Problem to work on - In the records below, find the line containing "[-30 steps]" and the line containing "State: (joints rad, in". Give again exactly those lines and every line between them, omitting the pictures.

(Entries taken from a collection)
....

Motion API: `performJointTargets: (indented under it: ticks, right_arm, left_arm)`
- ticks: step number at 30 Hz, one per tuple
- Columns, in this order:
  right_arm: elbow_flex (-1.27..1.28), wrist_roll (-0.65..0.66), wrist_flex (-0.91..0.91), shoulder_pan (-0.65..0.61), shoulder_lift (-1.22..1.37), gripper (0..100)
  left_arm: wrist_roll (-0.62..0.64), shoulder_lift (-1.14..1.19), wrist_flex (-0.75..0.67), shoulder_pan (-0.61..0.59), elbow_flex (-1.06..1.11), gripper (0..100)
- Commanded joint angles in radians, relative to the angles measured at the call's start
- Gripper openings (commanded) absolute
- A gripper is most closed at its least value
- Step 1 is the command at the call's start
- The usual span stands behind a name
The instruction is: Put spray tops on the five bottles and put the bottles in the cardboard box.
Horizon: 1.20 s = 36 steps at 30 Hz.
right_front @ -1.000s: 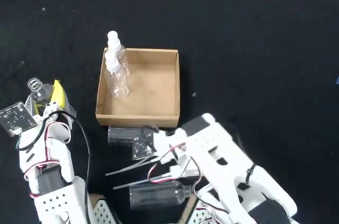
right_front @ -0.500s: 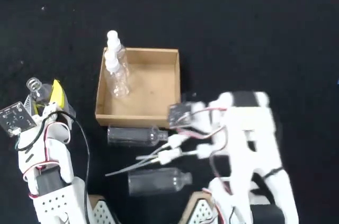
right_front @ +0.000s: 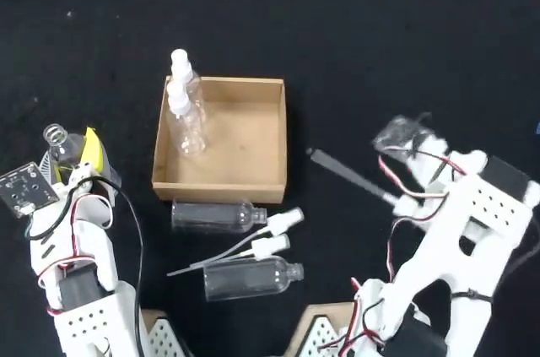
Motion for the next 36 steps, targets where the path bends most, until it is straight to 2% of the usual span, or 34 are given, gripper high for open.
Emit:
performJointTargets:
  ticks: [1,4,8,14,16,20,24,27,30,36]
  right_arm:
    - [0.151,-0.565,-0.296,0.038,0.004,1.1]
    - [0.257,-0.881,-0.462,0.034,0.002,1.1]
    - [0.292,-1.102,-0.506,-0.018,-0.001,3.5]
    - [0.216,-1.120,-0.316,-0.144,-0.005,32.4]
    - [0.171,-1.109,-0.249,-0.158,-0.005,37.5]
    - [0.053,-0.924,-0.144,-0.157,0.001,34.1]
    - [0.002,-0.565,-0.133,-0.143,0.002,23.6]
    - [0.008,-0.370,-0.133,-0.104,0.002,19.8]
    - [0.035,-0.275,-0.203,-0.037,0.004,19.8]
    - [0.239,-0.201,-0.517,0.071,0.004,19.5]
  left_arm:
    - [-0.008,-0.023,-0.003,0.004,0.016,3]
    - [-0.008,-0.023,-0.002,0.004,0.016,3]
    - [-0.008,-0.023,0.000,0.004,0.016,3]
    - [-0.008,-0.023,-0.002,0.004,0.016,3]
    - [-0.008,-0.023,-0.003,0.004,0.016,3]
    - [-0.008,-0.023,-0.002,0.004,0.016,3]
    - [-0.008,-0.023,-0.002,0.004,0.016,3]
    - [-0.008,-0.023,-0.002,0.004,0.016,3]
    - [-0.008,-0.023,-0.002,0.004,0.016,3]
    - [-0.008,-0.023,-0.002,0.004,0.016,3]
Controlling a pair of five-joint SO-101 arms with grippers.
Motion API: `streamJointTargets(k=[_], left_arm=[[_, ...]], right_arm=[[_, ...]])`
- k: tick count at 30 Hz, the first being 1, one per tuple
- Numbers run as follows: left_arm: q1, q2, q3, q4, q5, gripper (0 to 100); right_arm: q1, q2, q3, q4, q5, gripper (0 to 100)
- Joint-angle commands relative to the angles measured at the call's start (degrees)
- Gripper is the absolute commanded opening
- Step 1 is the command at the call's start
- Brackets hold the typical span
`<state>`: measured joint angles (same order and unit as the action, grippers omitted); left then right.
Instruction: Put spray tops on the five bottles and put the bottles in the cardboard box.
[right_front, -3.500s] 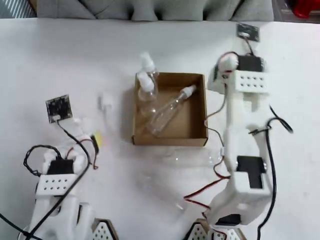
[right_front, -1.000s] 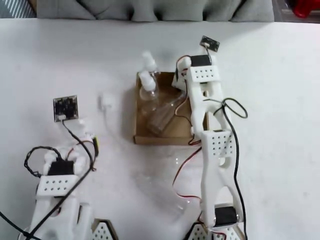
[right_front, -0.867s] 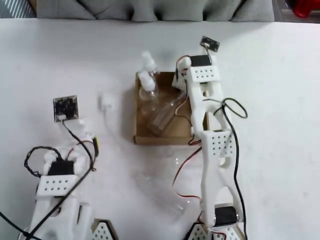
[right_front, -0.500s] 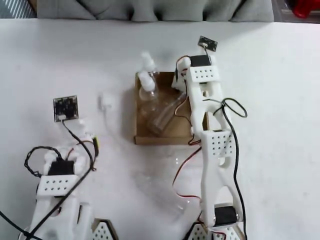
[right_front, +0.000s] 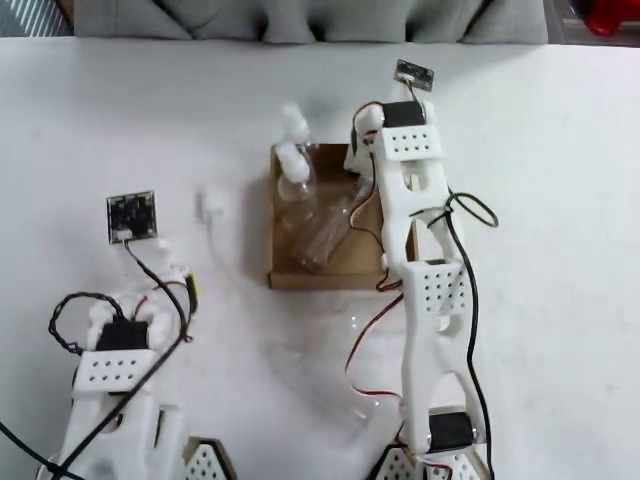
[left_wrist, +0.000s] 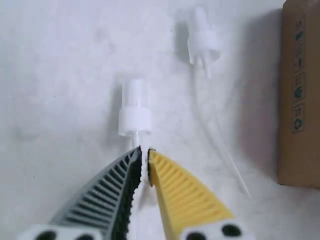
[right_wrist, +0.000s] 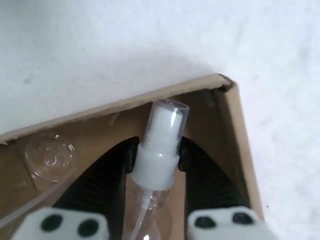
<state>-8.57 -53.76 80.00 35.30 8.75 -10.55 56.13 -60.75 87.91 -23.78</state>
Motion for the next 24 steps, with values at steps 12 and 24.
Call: streamJointTargets(k=[12,24], left_arm=[[0.6,-1.3,-0.2,-1.7,-0.6,2],[0.6,-1.3,-0.2,-3.3,-0.7,2]], right_arm=[[-0.3,-5.1,-12.2,9.0,0.7,1.6],[-1.0,-5.6,-13.3,10.7,3.7,1.6]])
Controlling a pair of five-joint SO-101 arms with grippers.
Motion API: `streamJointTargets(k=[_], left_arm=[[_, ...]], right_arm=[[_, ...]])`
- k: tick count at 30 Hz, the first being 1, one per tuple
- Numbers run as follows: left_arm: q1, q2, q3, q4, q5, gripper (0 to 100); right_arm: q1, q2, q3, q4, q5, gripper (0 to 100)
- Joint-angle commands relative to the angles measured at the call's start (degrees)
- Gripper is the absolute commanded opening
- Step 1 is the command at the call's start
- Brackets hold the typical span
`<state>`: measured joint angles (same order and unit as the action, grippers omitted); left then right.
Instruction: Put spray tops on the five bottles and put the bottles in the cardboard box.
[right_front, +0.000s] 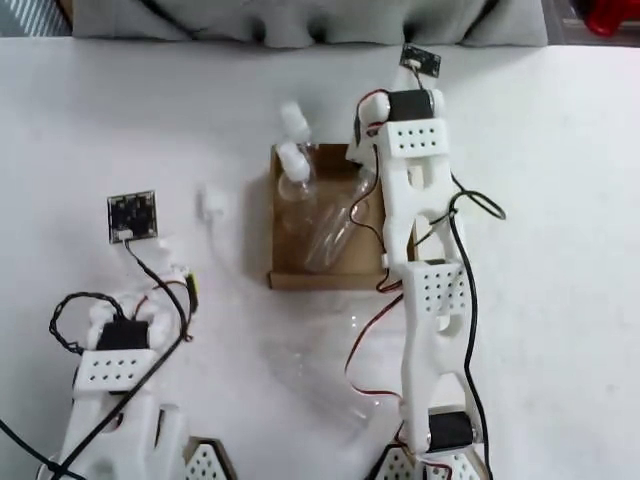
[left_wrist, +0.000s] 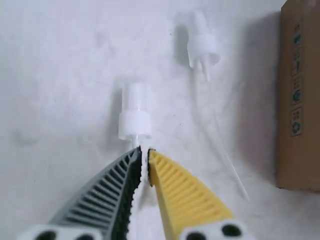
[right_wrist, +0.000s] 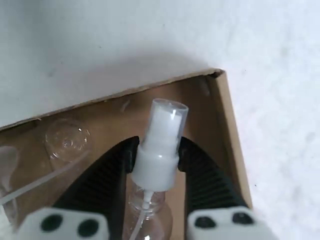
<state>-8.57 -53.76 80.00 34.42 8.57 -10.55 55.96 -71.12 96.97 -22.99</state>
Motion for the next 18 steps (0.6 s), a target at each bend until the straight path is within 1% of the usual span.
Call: streamJointTargets(k=[1,7,12,18], left_arm=[[0.6,-1.3,-0.2,-2.4,-0.5,2],[0.6,-1.3,-0.2,-2.4,-0.5,2],[0.6,-1.3,-0.2,-2.4,-0.5,2],[0.6,-1.3,-0.2,-2.4,-0.5,2]], right_arm=[[-1.2,-5.4,-2.9,1.6,3.3,1.6],[-1.7,-7.8,-1.6,1.9,3.4,1.6],[-1.8,-12.9,5.8,1.7,3.4,1.6],[-2.2,-16.6,11.2,1.5,3.5,1.6]])
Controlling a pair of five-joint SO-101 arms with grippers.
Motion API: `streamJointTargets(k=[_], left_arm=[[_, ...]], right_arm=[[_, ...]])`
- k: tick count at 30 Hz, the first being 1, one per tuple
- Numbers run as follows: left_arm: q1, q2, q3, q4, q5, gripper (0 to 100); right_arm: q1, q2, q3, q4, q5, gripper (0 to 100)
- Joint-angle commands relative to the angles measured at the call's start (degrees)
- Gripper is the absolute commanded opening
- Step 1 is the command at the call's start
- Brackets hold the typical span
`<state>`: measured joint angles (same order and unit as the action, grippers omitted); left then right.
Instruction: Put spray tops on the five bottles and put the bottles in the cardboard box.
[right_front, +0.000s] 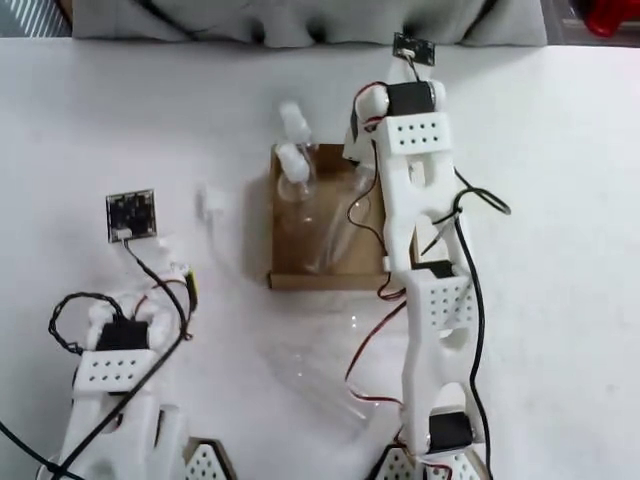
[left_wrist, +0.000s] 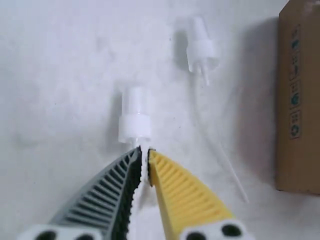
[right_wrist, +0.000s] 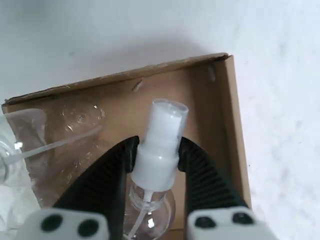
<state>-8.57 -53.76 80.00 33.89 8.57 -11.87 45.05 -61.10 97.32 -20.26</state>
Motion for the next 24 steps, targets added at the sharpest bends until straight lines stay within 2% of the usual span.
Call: streamJointTargets(k=[1,12,24], left_arm=[[0.6,-1.3,-0.2,-1.8,-0.5,2],[0.5,-1.3,-0.2,-1.9,-0.5,2],[0.5,-1.3,-0.2,-1.9,-0.5,2]], right_arm=[[-1.2,-6.0,1.9,1.2,0.8,1.6],[-4.8,-14.7,12.8,1.1,2.8,1.6],[-5.9,-26.7,30.0,-6.6,3.1,1.6]])
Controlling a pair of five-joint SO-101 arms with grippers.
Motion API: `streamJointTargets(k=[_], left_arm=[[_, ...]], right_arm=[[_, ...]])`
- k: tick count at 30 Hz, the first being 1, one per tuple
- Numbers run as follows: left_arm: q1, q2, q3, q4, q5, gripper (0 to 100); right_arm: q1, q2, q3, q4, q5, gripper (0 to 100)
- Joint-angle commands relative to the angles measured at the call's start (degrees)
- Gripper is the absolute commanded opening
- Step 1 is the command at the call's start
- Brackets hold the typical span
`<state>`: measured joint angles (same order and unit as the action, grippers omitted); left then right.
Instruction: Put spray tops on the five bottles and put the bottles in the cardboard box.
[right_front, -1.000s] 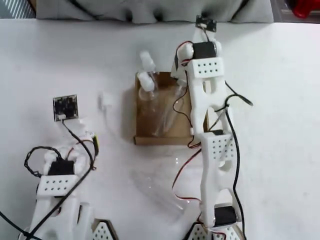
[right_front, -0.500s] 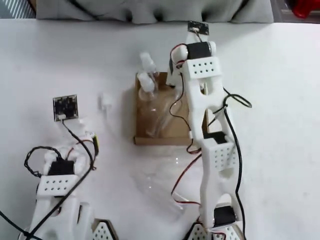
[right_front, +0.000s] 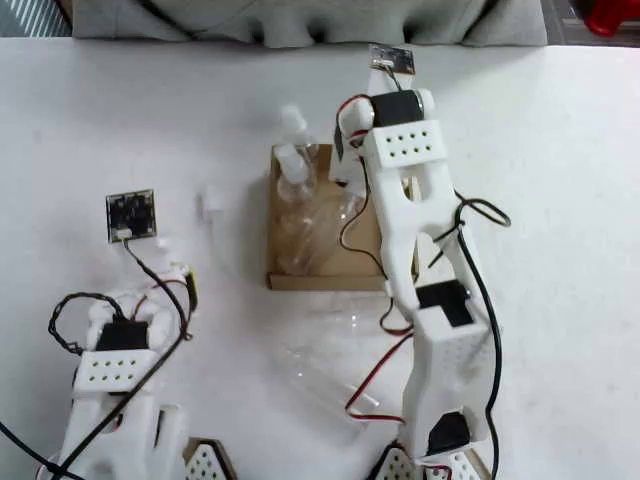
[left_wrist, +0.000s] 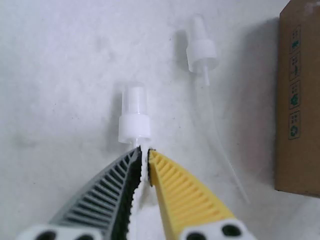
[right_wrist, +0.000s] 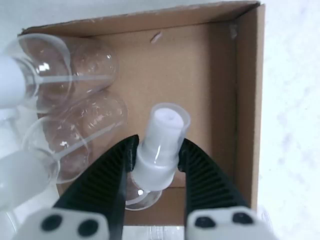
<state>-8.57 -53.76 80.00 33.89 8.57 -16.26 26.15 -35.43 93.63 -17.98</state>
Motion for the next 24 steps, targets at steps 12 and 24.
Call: streamJointTargets(k=[12,24], left_arm=[[0.5,-1.3,-0.2,-1.9,-0.5,2],[0.5,-1.3,-0.2,-1.9,-0.5,2]], right_arm=[[-2.7,-29.1,34.1,-22.7,1.0,1.7],[-5.8,-42.2,51.2,-35.6,1.0,1.7]])
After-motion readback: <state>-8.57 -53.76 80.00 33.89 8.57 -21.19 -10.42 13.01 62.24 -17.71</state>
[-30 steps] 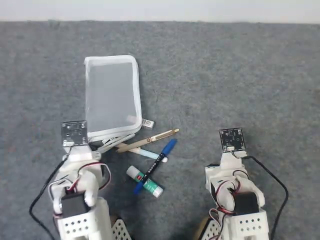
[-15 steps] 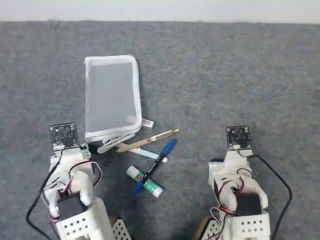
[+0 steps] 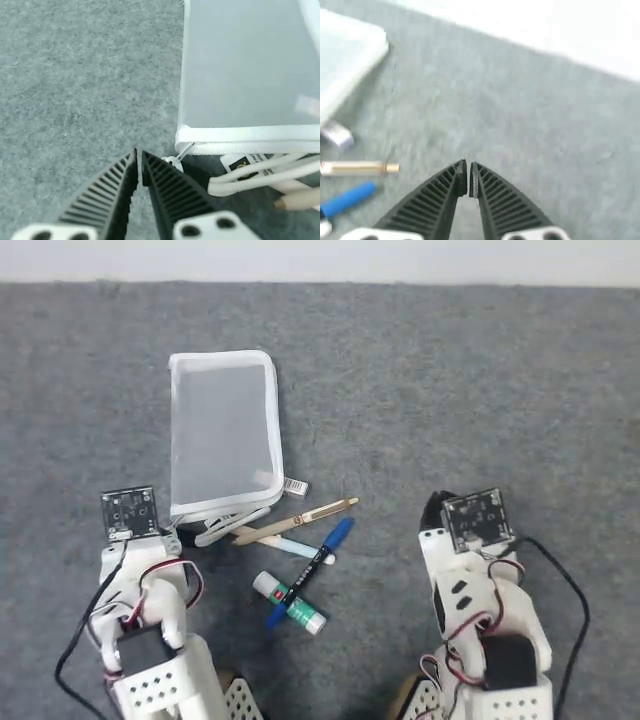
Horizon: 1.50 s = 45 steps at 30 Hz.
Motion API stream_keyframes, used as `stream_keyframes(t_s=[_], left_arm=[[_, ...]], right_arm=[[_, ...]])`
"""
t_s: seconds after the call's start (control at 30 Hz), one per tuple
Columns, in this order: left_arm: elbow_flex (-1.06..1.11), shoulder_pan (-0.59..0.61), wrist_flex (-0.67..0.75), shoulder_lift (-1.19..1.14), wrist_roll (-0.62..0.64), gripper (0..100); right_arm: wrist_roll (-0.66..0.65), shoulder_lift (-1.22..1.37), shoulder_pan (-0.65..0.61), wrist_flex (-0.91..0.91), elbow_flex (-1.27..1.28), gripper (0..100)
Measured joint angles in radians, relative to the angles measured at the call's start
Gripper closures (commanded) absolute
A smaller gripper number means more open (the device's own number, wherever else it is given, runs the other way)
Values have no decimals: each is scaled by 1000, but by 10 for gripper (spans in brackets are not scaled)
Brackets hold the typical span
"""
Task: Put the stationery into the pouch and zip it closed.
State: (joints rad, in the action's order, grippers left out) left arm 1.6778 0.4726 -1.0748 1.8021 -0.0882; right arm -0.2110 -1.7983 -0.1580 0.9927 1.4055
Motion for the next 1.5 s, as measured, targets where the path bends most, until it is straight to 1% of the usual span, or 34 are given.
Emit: stream_keyframes(t_s=[0.17, 0.23, 0.37, 0.57, 0.7, 0.77, 0.87, 0.93, 1.07, 1.27, 1.4, 1.5], left_arm=[[0, 0, 0, 0, 0, 988], [0, 2, 0, 0, 0, 988], [0, 6, 0, 0, 0, 988], [0, 21, 0, 0, 0, 987], [0, 68, 37, 0, 0, 987], [0, 66, 49, 0, 2, 987], [0, 66, 51, 0, 2, 949], [0, 69, 54, 0, 2, 913], [0, 72, 54, 0, 2, 863], [20, 69, 54, 0, 2, 857], [20, 69, 54, 0, 2, 857], [20, 69, 54, 0, 2, 858]], right_arm=[[-3, 9, -114, 0, -112, 990], [-3, 75, -169, 0, -164, 989], [2, 239, -233, 0, -264, 987], [86, 537, -342, 0, -399, 864], [167, 690, -428, 0, -451, 858], [189, 756, -482, 0, -476, 858], [199, 855, -568, -17, -509, 857], [221, 918, -605, -61, -523, 855], [288, 1042, -657, -172, -529, 857], [302, 1221, -709, -342, -529, 864], [302, 1369, -710, -402, -588, 950], [302, 1487, -712, -410, -671, 967]])
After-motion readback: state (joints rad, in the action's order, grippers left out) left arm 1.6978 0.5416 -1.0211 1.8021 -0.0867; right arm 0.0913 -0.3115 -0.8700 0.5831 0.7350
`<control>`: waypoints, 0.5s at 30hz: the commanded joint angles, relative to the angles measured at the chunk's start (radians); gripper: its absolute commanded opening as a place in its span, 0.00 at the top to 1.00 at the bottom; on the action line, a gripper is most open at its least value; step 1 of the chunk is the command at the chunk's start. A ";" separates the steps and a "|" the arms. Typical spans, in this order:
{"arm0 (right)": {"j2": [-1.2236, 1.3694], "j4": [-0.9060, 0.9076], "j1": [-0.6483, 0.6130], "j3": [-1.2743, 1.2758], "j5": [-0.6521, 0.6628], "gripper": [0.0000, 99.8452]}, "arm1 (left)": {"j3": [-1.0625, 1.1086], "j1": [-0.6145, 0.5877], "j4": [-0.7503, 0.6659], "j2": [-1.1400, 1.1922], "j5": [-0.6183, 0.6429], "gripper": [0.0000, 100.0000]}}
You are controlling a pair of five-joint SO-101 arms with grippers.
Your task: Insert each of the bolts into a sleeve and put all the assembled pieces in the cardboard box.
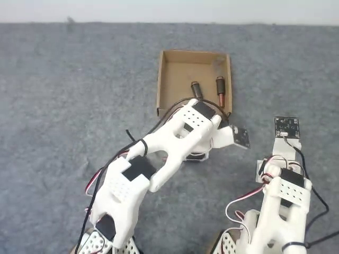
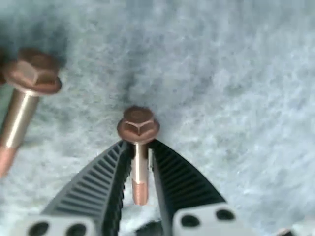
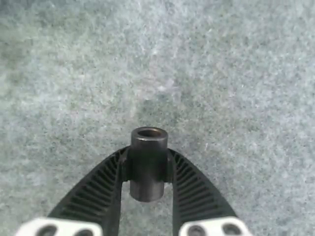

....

Solution to the exercise -
[-30 steps] 
[-15 steps] 
[+0 steps] 
Horizon: 1.50 s = 45 steps at 30 Hz.
Motion API stream_keyframes, used as `stream_keyframes(t_s=[_], left_arm=[[_, ...]], right_arm=[[_, ...]])`
"""
t_s: seconds after the call's start (control at 30 Hz), one per tuple
Columns, in this order: left_arm: elbow_flex (-1.06..1.11), shoulder_pan (-0.59..0.61), wrist_flex (-0.67..0.75), shoulder_lift (-1.19..1.14), wrist_roll (-0.62..0.64), gripper (0..100); right_arm: wrist_roll (-0.66..0.65), shoulder_lift (-1.22..1.37), shoulder_pan (-0.65..0.61), wrist_flex (-0.91..0.91), elbow_flex (-1.27..1.28), gripper (0..100)
Measured joint angles in radians, relative to the angles measured at the call's start
Gripper closures (commanded) absolute
A smaller gripper number means more open (the device's own number, wherever else it is given, runs the other way)
Values have no decimals: each is scaled by 1000, but by 10 for gripper (spans in brackets are not scaled)
Brackets hold the typical span
"""
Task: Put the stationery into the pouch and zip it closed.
State: (joints rad, in the action's order, grippers left out) left arm 1.6778 0.4726 -1.0748 1.8021 -0.0882; right arm -0.2110 -1.7983 -0.1580 0.9927 1.4055

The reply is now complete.